The books carry the Creative Commons license and what our service adds to the readily available PDF file versions are some features that will matter to close students of Lessig: (1) the books can be searched quickly, severally or individually (2) each page can be cited or linked as a separate url (3) the Tables of Contents and the Indices provide clickable navigation (4) the works should be accessible from any web-enabled device with no special software required (eg from an iPhone as well as ordinary computers).

Here are some interesting pages: a highly clickable index, a page with a diagram, a search for 'rivalrous' and a search for 'Posner'.

Our service is pro bono. It does incidentally demonstrate some of the advantages of the Exact Editions systems (that is pro our bono) and it also may help to generate some donations for Creative Commons and some sales of the books. On every page there are links to CC and to Amazon for the purchase of printed copies.

Monday, February 04, 2008

Books -- streamed or downloads

Sara Lloyd at thedigitalist (a Pan/Macmillan blog) picks up on the contrast we drew between services which stream digital books and those which offer downloads (along with Google Book Search, Amazon Search Inside and the Open Content Alliance, Exact Editions is squarely on the streaming side of this divide). So of course, we think that there is a lot to be said for the streaming approach.

For example it has recently occurred to us that as a platform which provides access but does not offer a download, we are in a good position to offer promotional access through WiFi hotspots. Why does the access-streaming solution win over the 'download a file' approach, in WiFi environments? For two main reasons, first because the support issues are minimal and secondly because there is no download to 'walk out' of the WiFi hotspot -- which means that premium content can be given away in a reasonably precise location, and only there.
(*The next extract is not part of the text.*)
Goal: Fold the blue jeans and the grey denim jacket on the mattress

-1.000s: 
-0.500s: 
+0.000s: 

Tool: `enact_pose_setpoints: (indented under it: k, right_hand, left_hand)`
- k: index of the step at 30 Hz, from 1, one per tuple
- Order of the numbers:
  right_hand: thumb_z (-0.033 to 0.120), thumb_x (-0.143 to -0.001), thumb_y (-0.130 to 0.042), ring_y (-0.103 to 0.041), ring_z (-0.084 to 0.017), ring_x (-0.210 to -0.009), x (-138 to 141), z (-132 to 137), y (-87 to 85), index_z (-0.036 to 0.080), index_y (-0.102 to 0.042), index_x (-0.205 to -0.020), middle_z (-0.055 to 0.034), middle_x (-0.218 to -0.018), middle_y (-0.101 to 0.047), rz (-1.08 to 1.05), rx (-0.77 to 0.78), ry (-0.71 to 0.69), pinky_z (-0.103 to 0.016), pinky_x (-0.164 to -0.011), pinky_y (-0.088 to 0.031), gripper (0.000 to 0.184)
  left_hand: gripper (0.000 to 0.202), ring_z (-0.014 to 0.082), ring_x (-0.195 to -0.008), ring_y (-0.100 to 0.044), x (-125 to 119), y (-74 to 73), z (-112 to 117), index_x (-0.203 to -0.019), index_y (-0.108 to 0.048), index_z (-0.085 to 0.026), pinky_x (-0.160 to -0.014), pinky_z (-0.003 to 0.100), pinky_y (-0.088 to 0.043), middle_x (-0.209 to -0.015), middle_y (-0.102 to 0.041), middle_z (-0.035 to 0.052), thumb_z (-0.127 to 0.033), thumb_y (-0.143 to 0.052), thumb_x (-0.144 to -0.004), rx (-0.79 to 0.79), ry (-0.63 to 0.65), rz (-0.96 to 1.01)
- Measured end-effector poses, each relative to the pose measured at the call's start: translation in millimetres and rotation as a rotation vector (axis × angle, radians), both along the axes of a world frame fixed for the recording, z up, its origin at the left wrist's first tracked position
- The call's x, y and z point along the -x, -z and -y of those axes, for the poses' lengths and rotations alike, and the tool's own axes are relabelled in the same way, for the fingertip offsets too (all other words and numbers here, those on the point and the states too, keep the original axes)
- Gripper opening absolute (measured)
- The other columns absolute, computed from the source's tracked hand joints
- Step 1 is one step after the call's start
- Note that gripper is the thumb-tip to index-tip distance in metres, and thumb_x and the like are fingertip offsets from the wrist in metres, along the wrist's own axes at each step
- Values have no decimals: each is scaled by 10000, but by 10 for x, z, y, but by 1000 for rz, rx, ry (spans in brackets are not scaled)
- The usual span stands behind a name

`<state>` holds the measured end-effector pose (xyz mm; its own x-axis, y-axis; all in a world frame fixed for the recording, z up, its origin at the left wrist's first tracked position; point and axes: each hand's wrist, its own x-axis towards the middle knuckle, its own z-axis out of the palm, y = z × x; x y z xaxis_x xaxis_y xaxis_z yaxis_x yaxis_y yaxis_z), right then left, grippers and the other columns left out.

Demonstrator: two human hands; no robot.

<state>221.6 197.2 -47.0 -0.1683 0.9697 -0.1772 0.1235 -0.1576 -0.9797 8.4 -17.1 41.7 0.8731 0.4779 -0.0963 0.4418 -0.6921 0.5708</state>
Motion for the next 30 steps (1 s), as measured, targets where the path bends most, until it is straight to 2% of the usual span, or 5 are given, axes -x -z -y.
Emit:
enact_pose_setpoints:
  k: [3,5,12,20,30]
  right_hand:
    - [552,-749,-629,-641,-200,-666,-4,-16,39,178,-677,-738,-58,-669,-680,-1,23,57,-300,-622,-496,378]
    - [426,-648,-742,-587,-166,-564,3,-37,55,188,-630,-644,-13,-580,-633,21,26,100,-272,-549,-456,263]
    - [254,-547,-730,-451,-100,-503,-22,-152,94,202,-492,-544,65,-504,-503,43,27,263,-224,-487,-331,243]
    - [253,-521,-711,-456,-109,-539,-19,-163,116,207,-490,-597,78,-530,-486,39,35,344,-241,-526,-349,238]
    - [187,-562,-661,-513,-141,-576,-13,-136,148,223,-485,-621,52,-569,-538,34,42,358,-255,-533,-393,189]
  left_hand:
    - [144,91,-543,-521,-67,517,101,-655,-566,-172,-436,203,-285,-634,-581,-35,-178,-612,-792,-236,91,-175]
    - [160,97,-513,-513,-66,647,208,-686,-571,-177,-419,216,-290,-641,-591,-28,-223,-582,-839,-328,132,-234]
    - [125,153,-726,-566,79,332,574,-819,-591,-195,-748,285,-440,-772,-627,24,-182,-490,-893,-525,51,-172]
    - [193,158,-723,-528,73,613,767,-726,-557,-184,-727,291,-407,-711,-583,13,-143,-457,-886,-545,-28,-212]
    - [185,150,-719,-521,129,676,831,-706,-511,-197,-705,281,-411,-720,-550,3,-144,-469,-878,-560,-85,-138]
So any magazine publisher or book publisher who likes this market and the project of geosampling should give us a call. If you can see an interesting market through promoting digital print in a WiFi shop window, or alongside one of the big consumer brands that is going for WiFi (think Virgin, McDonalds or Starbucks), then you should email publisher@exacteditions.com and we will see if we can pop you into the zone, where your stuff can be sampled and tasted.
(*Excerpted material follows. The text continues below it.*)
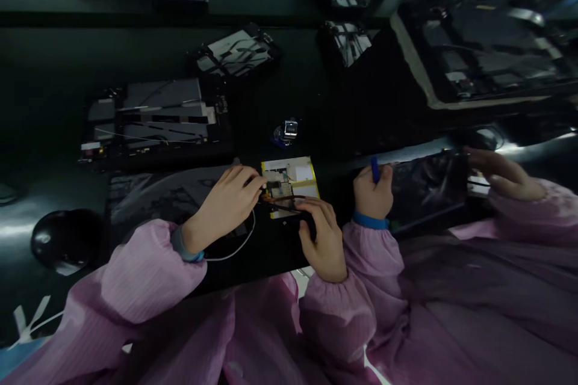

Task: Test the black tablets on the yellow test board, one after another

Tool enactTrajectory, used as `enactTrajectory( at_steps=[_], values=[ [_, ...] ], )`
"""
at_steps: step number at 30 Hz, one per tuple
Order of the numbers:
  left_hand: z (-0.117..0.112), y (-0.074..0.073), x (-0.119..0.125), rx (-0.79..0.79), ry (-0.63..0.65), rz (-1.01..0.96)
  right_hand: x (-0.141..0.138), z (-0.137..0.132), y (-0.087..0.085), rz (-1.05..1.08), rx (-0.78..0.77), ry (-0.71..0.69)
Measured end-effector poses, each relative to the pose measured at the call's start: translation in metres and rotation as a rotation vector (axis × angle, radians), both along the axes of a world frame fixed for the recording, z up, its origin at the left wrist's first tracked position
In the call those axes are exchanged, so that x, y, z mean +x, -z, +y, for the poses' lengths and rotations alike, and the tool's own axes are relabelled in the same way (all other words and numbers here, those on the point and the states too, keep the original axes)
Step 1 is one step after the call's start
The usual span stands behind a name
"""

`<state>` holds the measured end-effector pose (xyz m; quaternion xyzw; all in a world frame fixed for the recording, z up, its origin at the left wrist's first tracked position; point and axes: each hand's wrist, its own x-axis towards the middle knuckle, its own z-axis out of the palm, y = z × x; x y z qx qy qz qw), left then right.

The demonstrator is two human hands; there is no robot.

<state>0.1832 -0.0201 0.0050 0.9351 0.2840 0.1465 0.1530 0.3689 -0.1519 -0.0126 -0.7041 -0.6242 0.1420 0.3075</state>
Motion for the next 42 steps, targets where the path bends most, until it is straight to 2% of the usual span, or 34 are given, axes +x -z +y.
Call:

Reverting to the Macmillan blog, one has to agree with Sara that the traditional eBook mindset often goes with an over-rigid view of what reading is, and a monolithic view of what a book is. If you want to challenge the traditional and monolithic view of what a book is and how it should be read, you must read Pierre Bayard's book How to Talk About Books You Haven't Read. It is a brilliant and deeply wise, funny and subversive book by a Professor of literature at the Sorbonne (and bien sur I have not read it {all{yet}}). The book is short enough to demand no more than half a day of unreading time. And if you decide not to read it, please remember and repeat the Wildean aphorism with which Bayard begins his book -- "one should never read a book that one intends to recommend, it prejudices one so....." (slightly adapted).

Friday, February 01, 2008

Amazon is buying Audible

Audible has arguably been more successful at promoting and publishing audio books than anybody has been at promoting and publishing eBooks. Correction: that is not even arguable. Audible has been really successful with audiobooks and nobody has yet been really successful with eBooks. It is certainly intriguing that Amazon, with its own Kindle, will be able to pipe audio and ebook through the same device. Apple has had an effective relationship with Audible, and they may not be too pleased to see Amazon as the new owner.
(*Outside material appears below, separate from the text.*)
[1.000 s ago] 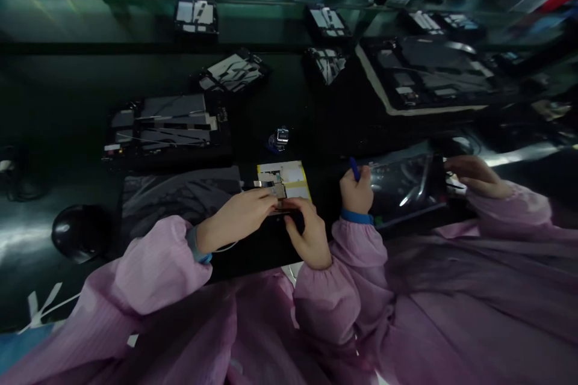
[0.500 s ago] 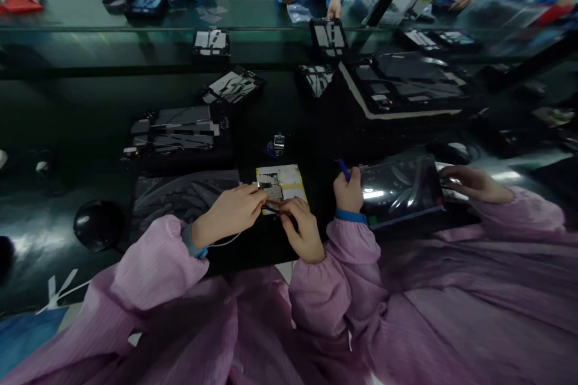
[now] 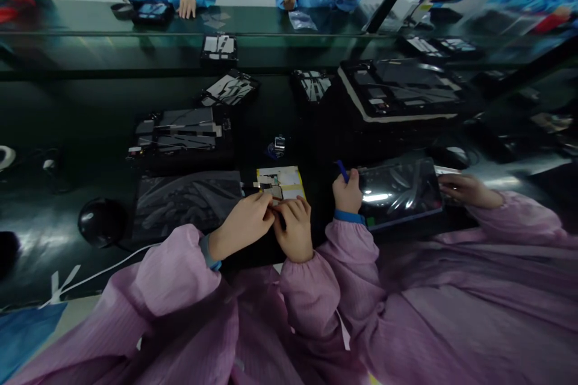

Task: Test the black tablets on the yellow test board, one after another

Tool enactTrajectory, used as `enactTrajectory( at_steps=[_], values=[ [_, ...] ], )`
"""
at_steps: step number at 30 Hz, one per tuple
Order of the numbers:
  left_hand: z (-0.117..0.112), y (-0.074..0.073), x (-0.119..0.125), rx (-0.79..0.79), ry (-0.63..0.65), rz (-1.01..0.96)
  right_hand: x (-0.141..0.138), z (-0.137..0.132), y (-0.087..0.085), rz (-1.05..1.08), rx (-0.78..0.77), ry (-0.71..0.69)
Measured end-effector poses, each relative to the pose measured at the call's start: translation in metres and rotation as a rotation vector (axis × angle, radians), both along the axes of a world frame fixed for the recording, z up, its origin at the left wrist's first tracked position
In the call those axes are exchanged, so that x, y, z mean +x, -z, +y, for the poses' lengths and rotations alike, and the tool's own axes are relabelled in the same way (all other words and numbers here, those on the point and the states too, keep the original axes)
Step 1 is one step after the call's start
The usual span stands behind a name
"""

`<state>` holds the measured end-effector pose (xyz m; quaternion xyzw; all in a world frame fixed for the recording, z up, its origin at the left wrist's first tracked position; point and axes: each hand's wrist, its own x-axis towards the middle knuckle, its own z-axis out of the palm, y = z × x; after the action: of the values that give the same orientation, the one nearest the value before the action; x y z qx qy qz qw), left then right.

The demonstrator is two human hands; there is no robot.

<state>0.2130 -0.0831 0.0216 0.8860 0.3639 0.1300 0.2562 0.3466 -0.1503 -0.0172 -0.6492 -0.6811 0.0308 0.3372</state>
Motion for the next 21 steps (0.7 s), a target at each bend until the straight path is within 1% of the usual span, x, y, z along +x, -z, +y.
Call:
enactTrajectory(
  at_steps=[4,8,10,12,14,15,16,17,18,19,20,21],
  values=[
    [0.002,0.004,-0.002,-0.031,-0.004,-0.097,-0.003,0.001,0.002,-0.027,0.038,-0.037],
    [0.004,0.006,0.000,-0.059,-0.006,-0.113,-0.004,0.003,0.006,-0.027,0.078,-0.040],
    [0.003,0.005,-0.003,-0.087,-0.009,-0.128,-0.002,0.004,0.007,-0.030,0.085,-0.013],
    [0.001,0.000,-0.017,-0.117,-0.015,-0.164,0.002,0.003,0.006,-0.040,0.098,0.060],
    [-0.003,-0.003,-0.046,-0.129,-0.036,-0.201,0.001,0.000,0.002,-0.063,0.157,0.171],
    [-0.005,-0.002,-0.066,-0.117,-0.070,-0.211,-0.001,-0.002,-0.002,-0.076,0.205,0.218],
    [-0.007,0.000,-0.088,-0.079,-0.135,-0.208,-0.006,-0.004,-0.006,-0.093,0.254,0.251],
    [-0.010,0.004,-0.112,0.004,-0.257,-0.193,-0.013,-0.006,-0.010,-0.115,0.295,0.266],
    [-0.013,0.009,-0.136,0.104,-0.422,-0.160,-0.022,-0.007,-0.013,-0.142,0.314,0.254],
    [-0.016,0.016,-0.158,0.191,-0.582,-0.115,-0.032,-0.007,-0.015,-0.173,0.303,0.211],
    [-0.020,0.024,-0.178,0.229,-0.702,-0.074,-0.043,-0.006,-0.015,-0.206,0.263,0.144],
    [-0.023,0.031,-0.194,0.224,-0.765,-0.057,-0.053,-0.003,-0.014,-0.241,0.195,0.063]
  ],
)
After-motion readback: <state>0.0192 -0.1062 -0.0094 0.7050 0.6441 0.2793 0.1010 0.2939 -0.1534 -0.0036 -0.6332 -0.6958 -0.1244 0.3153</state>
An Audible overlay should go well with the Kindle, but this is making Amazon very committed to the download model of eBook distribution. Apple, on the other hand, has been making moves in the direction of a streaming/access model for film distribution. Google Book Search is at the streaming/access end of the spectrum. So who is going to get this right? If Amazon, Google and Apple are going to have a tussle over books, they are coming at it from different angles. Which certainly makes life interesting.